Introduction

EvA2 (an Evolutionary Algorithms framework, revised version 2) is a comprehensive heuristic optimization framework with emphasis on Evolutionary Algorithms implemented in Java. It is a revised version of the JavaEvA optimization toolbox, which has been developed as a resumption of the former EvA software package.

EvA2 integrates several derivation free optimization methods, preferably population based, such as Evolution Strategies (ES), Genetic Algorithms (GA), Differential Evolution (DE), Particle Swarm Optimization (PSO), as well as classical techniques such as multi-start Hill Climbing or Simulated Annealing. Besides typical single-objective problems, multi-modal and multi-objective problem are handled directly by the EvA2 framework. Via the Java mechanism of Remote Method Invocation (RMI), the algorithms of EvA2 can be distributed over network nodes based on a client-server architecture.

EvA2 aims at two groups of users. Firstly, the end user who does not know much about the theory of Evolutionary Algorithms, but wants to use Evolutionary Algorithms to solve an application problem.

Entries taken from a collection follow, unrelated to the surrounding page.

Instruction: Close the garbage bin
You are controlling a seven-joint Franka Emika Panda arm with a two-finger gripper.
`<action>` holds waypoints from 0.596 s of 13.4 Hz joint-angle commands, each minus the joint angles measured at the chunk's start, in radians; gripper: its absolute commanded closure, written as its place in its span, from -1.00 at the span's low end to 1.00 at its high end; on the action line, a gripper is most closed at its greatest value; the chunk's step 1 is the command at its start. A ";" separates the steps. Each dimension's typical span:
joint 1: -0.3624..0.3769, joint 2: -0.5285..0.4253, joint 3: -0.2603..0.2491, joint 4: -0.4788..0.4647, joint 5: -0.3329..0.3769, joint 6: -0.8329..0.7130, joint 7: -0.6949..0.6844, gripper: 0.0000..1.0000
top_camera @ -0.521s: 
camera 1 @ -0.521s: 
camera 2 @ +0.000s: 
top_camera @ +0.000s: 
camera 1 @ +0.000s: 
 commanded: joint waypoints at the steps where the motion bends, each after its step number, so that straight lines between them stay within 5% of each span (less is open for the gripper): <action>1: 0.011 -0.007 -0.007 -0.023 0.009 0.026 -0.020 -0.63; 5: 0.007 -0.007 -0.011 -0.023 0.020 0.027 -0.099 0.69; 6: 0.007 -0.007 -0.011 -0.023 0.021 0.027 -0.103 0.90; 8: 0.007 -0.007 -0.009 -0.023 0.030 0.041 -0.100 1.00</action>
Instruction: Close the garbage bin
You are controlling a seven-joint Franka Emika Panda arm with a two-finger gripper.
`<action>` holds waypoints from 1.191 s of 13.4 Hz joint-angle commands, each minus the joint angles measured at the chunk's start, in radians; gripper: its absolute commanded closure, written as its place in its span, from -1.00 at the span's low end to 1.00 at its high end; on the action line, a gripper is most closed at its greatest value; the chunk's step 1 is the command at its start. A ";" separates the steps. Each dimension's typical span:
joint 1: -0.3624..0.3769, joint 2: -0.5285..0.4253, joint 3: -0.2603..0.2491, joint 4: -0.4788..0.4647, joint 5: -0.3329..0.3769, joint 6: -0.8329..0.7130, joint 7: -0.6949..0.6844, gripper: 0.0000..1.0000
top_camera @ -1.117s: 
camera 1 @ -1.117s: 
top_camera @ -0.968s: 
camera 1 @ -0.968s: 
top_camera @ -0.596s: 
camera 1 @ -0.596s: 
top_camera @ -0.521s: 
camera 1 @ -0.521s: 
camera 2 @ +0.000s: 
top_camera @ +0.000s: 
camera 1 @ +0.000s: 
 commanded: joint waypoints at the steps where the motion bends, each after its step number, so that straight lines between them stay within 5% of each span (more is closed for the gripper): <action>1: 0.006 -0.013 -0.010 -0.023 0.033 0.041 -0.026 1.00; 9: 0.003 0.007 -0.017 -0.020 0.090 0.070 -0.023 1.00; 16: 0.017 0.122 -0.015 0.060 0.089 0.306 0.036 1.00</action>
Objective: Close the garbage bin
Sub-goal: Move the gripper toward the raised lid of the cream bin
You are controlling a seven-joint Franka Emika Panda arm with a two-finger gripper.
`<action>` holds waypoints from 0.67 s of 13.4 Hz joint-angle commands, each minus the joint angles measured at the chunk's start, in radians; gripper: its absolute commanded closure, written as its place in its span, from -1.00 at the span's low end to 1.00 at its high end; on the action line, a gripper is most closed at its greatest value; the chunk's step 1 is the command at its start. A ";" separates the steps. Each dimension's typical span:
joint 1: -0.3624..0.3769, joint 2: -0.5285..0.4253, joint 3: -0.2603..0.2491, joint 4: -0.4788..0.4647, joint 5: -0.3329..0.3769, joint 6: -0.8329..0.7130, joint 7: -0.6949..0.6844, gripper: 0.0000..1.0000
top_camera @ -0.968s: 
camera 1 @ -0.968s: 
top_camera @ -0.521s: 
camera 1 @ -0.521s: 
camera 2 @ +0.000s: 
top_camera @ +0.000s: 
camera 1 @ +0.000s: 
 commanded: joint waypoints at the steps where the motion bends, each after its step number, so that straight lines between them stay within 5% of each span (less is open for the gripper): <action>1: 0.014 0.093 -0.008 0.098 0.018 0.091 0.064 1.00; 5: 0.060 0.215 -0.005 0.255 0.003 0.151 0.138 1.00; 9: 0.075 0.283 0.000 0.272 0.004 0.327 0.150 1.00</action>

Secondly, the scientific user who wants to investigate the performance of different optimization algorithms or wants to compare the effect of alternative or specialized evolutionary or heuristic operators. The latter usually knows more about evolutionary algorithms or heuristic optimization and is able to extend EvA2 by adding specific optimization strategies or solution representations.

EvA2 is being used as teaching aid in lecture tutorials, as a developing platform in student research projects and applied to numerous optimisation problems within active research and ongoing industrial cooperations.